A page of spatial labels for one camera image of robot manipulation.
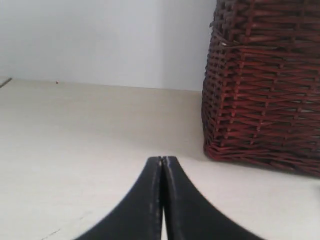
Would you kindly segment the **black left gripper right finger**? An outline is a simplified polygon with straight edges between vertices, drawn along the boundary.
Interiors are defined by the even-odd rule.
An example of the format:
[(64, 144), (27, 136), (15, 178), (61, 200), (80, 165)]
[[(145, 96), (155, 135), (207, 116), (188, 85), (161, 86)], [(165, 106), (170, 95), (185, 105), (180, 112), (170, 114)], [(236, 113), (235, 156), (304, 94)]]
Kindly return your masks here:
[(169, 240), (258, 240), (215, 208), (194, 186), (175, 156), (162, 158), (161, 201)]

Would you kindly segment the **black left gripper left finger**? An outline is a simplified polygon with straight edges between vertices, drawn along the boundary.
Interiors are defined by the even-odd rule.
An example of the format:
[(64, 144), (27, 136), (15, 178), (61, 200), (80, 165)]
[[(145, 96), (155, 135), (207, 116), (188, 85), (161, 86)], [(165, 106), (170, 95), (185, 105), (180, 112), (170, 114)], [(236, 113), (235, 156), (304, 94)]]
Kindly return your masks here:
[(160, 240), (162, 160), (147, 159), (138, 179), (120, 203), (78, 240)]

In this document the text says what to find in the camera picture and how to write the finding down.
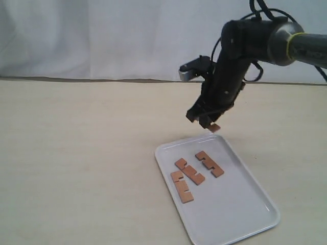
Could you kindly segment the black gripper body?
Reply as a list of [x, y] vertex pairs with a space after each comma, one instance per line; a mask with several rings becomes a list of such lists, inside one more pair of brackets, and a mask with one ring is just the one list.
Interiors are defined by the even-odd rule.
[[251, 58], [234, 59], [227, 51], [220, 51], [213, 77], [203, 92], [203, 115], [224, 113], [234, 106], [251, 63]]

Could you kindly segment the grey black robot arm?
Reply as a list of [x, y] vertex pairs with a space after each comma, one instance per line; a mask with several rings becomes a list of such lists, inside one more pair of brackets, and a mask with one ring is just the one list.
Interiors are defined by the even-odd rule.
[[179, 68], [183, 81], [204, 78], [200, 95], [186, 117], [209, 130], [214, 130], [218, 118], [234, 106], [251, 64], [261, 61], [288, 66], [299, 61], [326, 68], [326, 35], [305, 33], [298, 23], [282, 17], [231, 20], [224, 25], [220, 42], [216, 62], [199, 56]]

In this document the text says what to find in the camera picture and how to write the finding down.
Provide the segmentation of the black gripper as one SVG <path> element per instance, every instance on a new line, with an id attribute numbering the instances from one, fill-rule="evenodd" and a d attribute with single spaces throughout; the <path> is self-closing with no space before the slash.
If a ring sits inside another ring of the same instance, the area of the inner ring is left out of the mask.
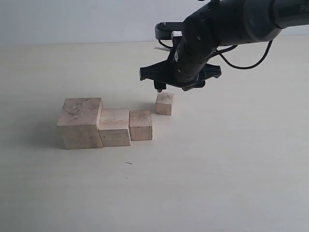
<path id="1" fill-rule="evenodd" d="M 140 80 L 152 80 L 157 93 L 165 90 L 167 85 L 183 91 L 203 88 L 206 80 L 221 76 L 221 67 L 208 63 L 216 46 L 205 45 L 198 39 L 190 44 L 183 36 L 174 38 L 172 43 L 167 60 L 140 68 Z"/>

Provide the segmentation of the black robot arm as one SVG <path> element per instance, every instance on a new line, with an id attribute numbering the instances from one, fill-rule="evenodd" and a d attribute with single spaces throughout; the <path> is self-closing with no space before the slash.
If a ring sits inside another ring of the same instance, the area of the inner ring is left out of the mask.
<path id="1" fill-rule="evenodd" d="M 152 80 L 158 92 L 168 85 L 202 88 L 222 73 L 211 58 L 241 44 L 272 44 L 283 29 L 308 23 L 306 0 L 212 0 L 182 22 L 155 26 L 156 39 L 172 46 L 166 60 L 140 68 L 140 79 Z"/>

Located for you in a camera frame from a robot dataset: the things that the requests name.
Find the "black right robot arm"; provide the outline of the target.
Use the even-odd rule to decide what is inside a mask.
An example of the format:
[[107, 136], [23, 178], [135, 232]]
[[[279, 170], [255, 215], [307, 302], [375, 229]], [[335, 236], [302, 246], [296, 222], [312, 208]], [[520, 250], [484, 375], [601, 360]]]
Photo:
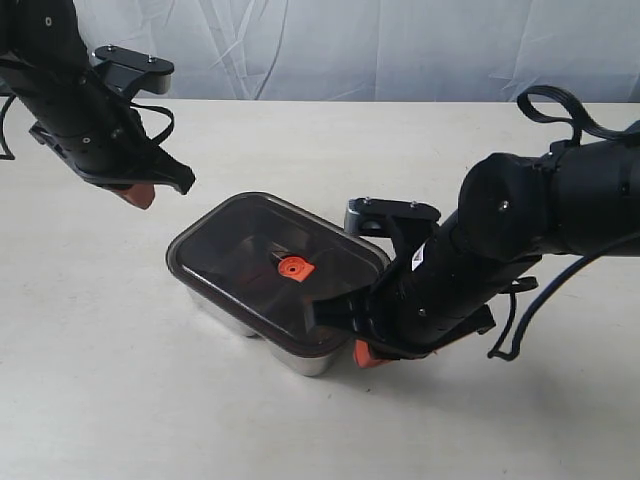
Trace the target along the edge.
[[494, 153], [467, 173], [456, 210], [352, 199], [345, 228], [388, 238], [395, 258], [371, 284], [305, 309], [364, 346], [361, 366], [424, 358], [495, 322], [489, 301], [536, 287], [546, 255], [639, 252], [639, 128], [598, 133], [590, 144], [554, 143], [539, 158]]

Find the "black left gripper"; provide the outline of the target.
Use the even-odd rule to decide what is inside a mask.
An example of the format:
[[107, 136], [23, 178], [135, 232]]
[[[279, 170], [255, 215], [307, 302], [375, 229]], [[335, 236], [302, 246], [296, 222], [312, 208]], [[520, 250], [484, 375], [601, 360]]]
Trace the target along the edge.
[[155, 200], [153, 185], [169, 186], [184, 195], [195, 183], [190, 167], [146, 136], [135, 144], [122, 126], [60, 137], [36, 122], [29, 133], [85, 182], [115, 189], [119, 198], [141, 210], [147, 210]]

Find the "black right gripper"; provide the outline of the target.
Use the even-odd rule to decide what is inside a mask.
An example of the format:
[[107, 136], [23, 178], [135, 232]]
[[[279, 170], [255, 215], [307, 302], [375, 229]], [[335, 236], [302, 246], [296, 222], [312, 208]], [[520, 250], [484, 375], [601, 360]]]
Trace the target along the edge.
[[353, 338], [360, 369], [390, 360], [422, 359], [495, 327], [485, 300], [449, 273], [405, 274], [376, 285], [314, 300], [312, 326]]

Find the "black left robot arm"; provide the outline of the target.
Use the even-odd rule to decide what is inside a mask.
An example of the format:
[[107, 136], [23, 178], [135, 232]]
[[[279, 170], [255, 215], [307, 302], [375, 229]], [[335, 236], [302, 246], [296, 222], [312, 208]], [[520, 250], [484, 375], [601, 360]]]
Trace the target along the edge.
[[182, 195], [191, 168], [162, 148], [174, 126], [150, 136], [135, 96], [166, 93], [171, 61], [116, 45], [90, 52], [71, 1], [1, 4], [1, 79], [35, 118], [29, 132], [78, 177], [147, 209], [158, 185]]

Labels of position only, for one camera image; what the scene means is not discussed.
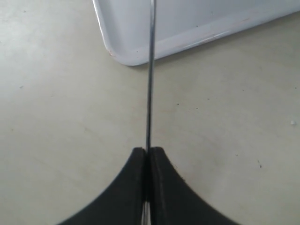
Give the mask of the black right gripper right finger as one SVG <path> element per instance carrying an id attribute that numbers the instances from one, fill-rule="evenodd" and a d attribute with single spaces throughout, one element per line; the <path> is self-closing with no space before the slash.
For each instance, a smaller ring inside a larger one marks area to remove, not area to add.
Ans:
<path id="1" fill-rule="evenodd" d="M 161 147 L 149 150 L 152 225 L 235 225 L 180 177 Z"/>

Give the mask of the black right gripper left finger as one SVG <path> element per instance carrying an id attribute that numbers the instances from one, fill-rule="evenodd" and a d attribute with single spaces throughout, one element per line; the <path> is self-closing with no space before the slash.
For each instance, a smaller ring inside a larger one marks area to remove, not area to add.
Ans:
<path id="1" fill-rule="evenodd" d="M 143 148 L 134 148 L 113 182 L 94 201 L 62 225 L 139 225 L 144 202 Z"/>

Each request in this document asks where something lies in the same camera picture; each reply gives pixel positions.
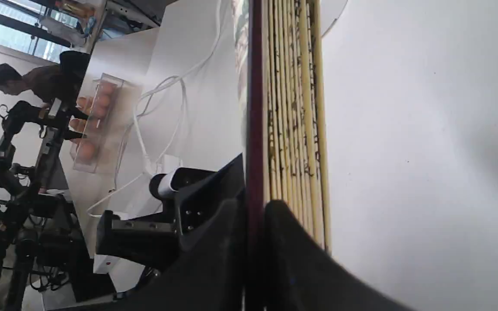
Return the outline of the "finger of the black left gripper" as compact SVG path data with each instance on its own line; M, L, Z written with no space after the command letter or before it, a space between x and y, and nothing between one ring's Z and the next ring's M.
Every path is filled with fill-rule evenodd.
M168 270L183 252L188 225L174 213L123 220L105 211L97 225L96 254L118 257L156 270Z

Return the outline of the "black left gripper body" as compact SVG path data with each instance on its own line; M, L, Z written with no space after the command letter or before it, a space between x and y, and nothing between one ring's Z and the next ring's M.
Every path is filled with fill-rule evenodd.
M244 191L242 153L219 171L180 189L174 203L179 242L196 242L223 202L238 199Z

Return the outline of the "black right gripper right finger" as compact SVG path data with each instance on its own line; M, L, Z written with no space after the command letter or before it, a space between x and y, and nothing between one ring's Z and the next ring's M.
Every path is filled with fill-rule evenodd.
M264 210L268 311L407 311L336 263L281 200Z

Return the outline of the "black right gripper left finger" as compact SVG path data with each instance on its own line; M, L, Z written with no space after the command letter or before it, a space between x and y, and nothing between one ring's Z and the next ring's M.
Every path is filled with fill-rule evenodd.
M241 311L246 261L246 211L224 201L195 246L153 283L130 297L76 311Z

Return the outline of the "background black robot arm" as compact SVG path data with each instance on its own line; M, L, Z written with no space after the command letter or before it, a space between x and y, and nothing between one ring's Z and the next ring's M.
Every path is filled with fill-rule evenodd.
M64 129L67 120L59 114L55 120L39 117L39 108L25 101L18 106L28 112L11 113L2 122L0 140L0 188L12 199L0 213L0 276L5 253L22 230L24 221L36 203L49 210L49 201L40 197L43 168L61 149L59 135L49 153L35 167L28 168L33 179L25 187L12 171L15 148L12 139L25 123L38 123ZM243 307L246 211L243 205L245 179L243 154L239 154L217 172L180 189L174 200L174 222L170 229L144 230L144 250L156 248L158 240L178 243L178 256L156 280L115 302L72 307L73 311L240 311Z

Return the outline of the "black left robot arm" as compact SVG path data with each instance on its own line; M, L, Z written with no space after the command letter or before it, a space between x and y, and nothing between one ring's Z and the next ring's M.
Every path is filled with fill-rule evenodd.
M162 211L131 220L105 211L97 227L96 254L166 270L204 236L224 203L245 189L243 154L219 171L179 167L156 175L147 189Z

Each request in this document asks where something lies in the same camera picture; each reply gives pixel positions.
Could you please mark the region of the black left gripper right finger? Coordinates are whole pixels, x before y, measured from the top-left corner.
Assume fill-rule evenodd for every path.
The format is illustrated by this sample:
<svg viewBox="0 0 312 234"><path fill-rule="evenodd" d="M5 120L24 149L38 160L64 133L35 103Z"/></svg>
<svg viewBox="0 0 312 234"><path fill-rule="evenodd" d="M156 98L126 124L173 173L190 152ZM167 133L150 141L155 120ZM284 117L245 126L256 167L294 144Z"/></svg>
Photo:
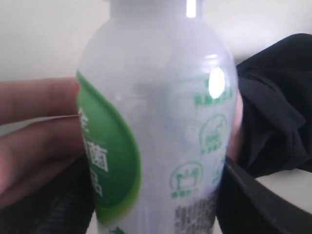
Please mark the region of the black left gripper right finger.
<svg viewBox="0 0 312 234"><path fill-rule="evenodd" d="M310 234L312 216L292 205L226 158L217 220L224 234Z"/></svg>

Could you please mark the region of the black sleeved forearm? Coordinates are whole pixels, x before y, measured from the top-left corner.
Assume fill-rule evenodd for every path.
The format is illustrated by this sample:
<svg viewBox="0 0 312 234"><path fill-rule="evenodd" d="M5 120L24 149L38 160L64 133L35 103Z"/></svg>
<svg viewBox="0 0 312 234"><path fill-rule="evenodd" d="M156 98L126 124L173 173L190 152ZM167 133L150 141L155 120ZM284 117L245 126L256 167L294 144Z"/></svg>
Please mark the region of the black sleeved forearm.
<svg viewBox="0 0 312 234"><path fill-rule="evenodd" d="M241 167L254 177L311 169L311 35L288 36L237 71L244 105Z"/></svg>

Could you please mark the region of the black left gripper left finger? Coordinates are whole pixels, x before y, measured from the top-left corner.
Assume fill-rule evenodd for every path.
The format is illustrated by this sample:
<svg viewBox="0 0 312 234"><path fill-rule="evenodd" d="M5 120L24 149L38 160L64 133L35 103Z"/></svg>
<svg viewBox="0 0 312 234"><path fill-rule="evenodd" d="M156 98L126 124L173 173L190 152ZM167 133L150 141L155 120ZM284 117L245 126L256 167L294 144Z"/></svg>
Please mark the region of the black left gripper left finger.
<svg viewBox="0 0 312 234"><path fill-rule="evenodd" d="M94 212L85 155L39 190L0 211L1 234L84 234Z"/></svg>

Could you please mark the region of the person's open bare hand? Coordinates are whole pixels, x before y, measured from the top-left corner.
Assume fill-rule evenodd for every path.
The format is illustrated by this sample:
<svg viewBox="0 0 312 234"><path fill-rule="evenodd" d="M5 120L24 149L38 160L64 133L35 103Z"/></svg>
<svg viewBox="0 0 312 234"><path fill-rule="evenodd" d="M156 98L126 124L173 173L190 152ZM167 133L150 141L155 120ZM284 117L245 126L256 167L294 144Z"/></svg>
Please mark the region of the person's open bare hand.
<svg viewBox="0 0 312 234"><path fill-rule="evenodd" d="M75 78L0 83L1 125L32 123L0 138L0 206L20 201L85 154Z"/></svg>

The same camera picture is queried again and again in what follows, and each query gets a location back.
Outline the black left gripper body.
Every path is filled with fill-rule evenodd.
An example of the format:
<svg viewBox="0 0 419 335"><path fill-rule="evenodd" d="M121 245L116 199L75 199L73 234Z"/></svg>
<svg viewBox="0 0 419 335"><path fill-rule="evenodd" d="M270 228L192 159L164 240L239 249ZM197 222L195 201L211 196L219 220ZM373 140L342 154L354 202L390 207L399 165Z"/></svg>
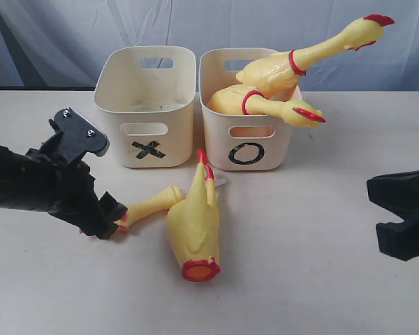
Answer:
<svg viewBox="0 0 419 335"><path fill-rule="evenodd" d="M43 176L49 178L44 199L49 201L46 212L68 223L83 223L86 218L99 217L98 198L94 192L94 178L90 167L82 160L67 164L57 152L60 133L53 119L49 120L54 134L30 148L25 156L40 163Z"/></svg>

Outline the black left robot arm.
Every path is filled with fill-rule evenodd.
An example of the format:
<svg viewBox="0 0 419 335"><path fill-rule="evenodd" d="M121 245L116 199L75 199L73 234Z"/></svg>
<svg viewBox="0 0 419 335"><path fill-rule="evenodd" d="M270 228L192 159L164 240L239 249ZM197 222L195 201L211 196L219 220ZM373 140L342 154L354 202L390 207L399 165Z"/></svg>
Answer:
<svg viewBox="0 0 419 335"><path fill-rule="evenodd" d="M0 208L45 212L87 236L109 239L128 208L111 194L98 198L95 178L82 161L107 147L87 121L50 120L54 135L25 155L0 145Z"/></svg>

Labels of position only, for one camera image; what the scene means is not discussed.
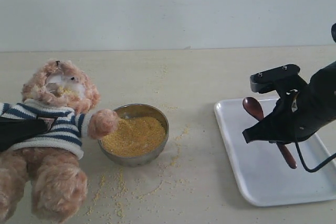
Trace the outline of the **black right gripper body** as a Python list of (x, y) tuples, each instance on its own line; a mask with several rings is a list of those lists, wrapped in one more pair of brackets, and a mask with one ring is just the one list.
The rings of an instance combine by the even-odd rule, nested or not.
[(328, 124), (327, 73), (315, 73), (309, 83), (295, 74), (277, 81), (276, 90), (273, 121), (285, 143), (303, 142)]

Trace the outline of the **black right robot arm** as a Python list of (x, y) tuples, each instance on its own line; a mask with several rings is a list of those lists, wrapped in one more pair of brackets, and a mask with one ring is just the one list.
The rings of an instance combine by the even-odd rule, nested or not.
[(335, 120), (335, 62), (321, 68), (305, 82), (300, 68), (287, 64), (250, 76), (254, 93), (276, 91), (273, 111), (243, 131), (246, 143), (302, 142)]

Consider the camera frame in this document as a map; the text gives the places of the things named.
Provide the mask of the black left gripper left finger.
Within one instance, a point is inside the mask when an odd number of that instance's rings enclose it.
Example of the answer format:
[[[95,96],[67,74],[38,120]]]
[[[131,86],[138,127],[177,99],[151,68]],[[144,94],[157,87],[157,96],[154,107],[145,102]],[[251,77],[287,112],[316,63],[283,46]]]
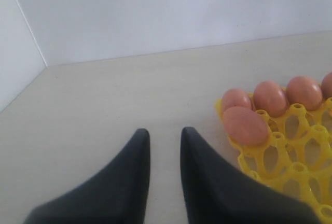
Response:
[[[150,136],[137,129],[112,161],[77,188],[34,208],[25,223],[143,223]]]

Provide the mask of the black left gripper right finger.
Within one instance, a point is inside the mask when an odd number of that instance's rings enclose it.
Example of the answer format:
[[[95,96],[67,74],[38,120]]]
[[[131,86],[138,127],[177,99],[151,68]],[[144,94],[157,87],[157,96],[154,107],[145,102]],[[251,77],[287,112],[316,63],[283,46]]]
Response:
[[[193,127],[181,134],[189,223],[320,223],[313,209],[244,175]]]

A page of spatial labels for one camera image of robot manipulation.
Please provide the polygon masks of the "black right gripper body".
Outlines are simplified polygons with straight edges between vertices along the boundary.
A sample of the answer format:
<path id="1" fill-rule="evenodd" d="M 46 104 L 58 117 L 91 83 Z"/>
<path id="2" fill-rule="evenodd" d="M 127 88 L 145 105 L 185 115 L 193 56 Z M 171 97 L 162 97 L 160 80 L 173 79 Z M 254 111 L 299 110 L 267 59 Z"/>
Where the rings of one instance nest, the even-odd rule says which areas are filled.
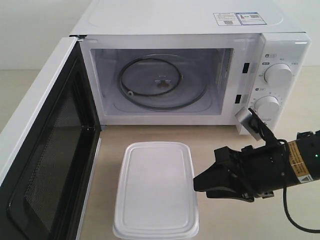
<path id="1" fill-rule="evenodd" d="M 214 151 L 215 163 L 228 169 L 232 188 L 246 188 L 255 198 L 270 198 L 273 191 L 287 186 L 289 151 L 284 145 L 253 148 L 242 151 L 227 146 Z"/>

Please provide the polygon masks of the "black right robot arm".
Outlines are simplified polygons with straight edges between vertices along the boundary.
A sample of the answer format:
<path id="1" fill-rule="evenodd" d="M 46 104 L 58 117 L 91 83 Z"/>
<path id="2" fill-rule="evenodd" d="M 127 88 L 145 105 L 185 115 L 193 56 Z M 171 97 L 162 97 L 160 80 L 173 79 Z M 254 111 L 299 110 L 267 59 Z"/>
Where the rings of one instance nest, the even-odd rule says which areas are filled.
<path id="1" fill-rule="evenodd" d="M 252 203 L 273 197 L 274 191 L 320 178 L 320 133 L 300 132 L 288 147 L 274 141 L 240 151 L 227 146 L 214 150 L 215 162 L 193 179 L 193 189 L 210 199 Z"/>

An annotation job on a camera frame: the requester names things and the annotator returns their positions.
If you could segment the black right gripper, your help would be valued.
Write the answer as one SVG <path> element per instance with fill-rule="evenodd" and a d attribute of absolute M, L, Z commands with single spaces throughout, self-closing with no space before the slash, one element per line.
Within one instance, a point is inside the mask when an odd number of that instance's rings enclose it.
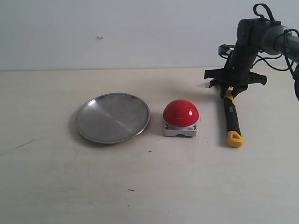
<path fill-rule="evenodd" d="M 232 96 L 236 97 L 246 91 L 248 84 L 267 83 L 267 77 L 251 72 L 252 65 L 259 48 L 251 45 L 241 45 L 236 42 L 230 52 L 225 66 L 220 69 L 206 70 L 204 79 L 213 79 L 220 85 L 220 97 L 224 98 L 229 87 L 233 87 Z"/>

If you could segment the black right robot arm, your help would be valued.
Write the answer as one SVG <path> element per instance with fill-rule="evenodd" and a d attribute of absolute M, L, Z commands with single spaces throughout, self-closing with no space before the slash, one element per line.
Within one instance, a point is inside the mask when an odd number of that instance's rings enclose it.
<path fill-rule="evenodd" d="M 220 56 L 227 56 L 223 68 L 206 70 L 205 79 L 210 79 L 209 87 L 219 85 L 223 98 L 228 88 L 232 88 L 232 96 L 247 90 L 250 84 L 267 83 L 267 77 L 251 69 L 260 52 L 269 55 L 283 55 L 289 71 L 299 83 L 299 70 L 293 70 L 291 63 L 299 62 L 299 37 L 293 36 L 294 29 L 281 25 L 280 21 L 268 19 L 243 19 L 237 27 L 235 45 L 223 44 L 218 48 Z"/>

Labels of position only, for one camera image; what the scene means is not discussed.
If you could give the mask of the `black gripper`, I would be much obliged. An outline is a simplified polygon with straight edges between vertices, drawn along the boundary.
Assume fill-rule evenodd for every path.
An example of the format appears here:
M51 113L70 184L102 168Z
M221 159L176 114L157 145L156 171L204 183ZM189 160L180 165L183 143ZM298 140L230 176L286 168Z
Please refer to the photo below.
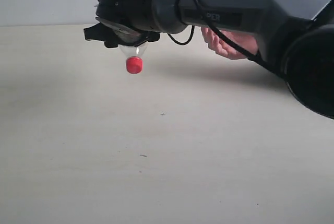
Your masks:
M85 40L104 42L106 48L157 42L162 31L152 0L98 0L96 20L98 24L83 29Z

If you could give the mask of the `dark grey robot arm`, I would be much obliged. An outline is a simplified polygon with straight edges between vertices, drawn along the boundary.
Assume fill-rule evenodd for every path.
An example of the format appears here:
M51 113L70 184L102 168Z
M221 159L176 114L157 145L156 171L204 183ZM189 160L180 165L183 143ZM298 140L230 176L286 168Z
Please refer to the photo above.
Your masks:
M206 26L282 78L310 110L333 118L333 0L98 0L85 39L138 47Z

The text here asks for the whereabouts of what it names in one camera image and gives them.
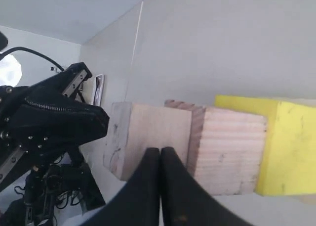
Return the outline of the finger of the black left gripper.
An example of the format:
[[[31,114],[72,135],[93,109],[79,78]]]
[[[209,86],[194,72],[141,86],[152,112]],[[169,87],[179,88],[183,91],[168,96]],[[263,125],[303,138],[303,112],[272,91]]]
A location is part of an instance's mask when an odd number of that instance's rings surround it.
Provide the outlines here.
[[[50,144],[82,145],[107,135],[109,116],[55,89],[39,87],[25,97],[26,132]]]

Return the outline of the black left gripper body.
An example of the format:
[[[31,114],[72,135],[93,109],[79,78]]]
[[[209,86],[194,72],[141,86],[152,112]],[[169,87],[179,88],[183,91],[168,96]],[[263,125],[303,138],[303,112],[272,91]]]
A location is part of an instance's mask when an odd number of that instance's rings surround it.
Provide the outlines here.
[[[19,147],[34,151],[62,125],[74,111],[79,85],[92,77],[88,67],[75,63],[65,71],[31,86],[0,88],[0,183],[10,185],[17,163],[10,155]]]

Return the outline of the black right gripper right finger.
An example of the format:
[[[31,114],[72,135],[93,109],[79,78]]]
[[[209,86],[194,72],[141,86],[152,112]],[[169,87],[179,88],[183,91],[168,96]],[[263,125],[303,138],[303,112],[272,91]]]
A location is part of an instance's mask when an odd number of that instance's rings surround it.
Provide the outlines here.
[[[188,173],[172,147],[160,154],[160,196],[166,226],[249,226],[212,198]]]

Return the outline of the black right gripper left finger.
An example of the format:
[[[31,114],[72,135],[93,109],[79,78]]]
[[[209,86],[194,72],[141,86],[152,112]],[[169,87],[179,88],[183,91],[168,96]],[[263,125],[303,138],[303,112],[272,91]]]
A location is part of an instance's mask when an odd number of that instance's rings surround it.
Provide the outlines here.
[[[119,193],[83,226],[158,226],[159,159],[157,148],[148,148]]]

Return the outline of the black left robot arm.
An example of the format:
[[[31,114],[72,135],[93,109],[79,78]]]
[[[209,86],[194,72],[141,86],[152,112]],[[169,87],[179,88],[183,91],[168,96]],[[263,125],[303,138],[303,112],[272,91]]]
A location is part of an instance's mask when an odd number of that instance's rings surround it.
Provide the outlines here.
[[[26,176],[1,225],[51,226],[62,195],[79,196],[88,209],[105,204],[79,149],[108,132],[107,113],[76,100],[91,77],[80,62],[29,87],[1,86],[0,187]]]

■ **Problem requirements**
How many lines of the entries above contain the word "boundary"? Give the number alone.

■ **Completed exercise**
6